Task requirements: Your answer should consist of the lines holding "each", copied from the material below.

*-*-*

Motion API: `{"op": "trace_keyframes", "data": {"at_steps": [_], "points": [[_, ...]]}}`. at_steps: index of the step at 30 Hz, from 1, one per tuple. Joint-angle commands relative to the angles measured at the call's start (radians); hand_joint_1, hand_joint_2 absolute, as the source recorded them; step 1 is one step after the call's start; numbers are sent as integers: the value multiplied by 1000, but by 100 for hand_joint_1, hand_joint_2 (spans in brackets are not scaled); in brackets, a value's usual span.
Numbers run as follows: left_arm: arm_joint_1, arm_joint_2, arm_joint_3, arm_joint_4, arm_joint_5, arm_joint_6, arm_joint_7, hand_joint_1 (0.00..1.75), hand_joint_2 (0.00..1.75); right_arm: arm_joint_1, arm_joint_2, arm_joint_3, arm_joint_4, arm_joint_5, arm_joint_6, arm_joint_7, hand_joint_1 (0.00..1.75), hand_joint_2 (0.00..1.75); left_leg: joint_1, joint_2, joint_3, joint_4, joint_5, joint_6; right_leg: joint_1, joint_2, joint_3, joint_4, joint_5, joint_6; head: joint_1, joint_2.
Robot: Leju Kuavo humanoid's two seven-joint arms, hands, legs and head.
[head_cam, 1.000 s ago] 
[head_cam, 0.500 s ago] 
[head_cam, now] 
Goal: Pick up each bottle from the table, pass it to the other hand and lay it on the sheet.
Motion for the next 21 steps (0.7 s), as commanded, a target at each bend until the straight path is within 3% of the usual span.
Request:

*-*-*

Response to the exercise:
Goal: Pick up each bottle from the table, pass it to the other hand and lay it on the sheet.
Motion for the next 21 steps (0.7 s), as commanded, a target at each bend until the straight path is within 3% of the usual span.

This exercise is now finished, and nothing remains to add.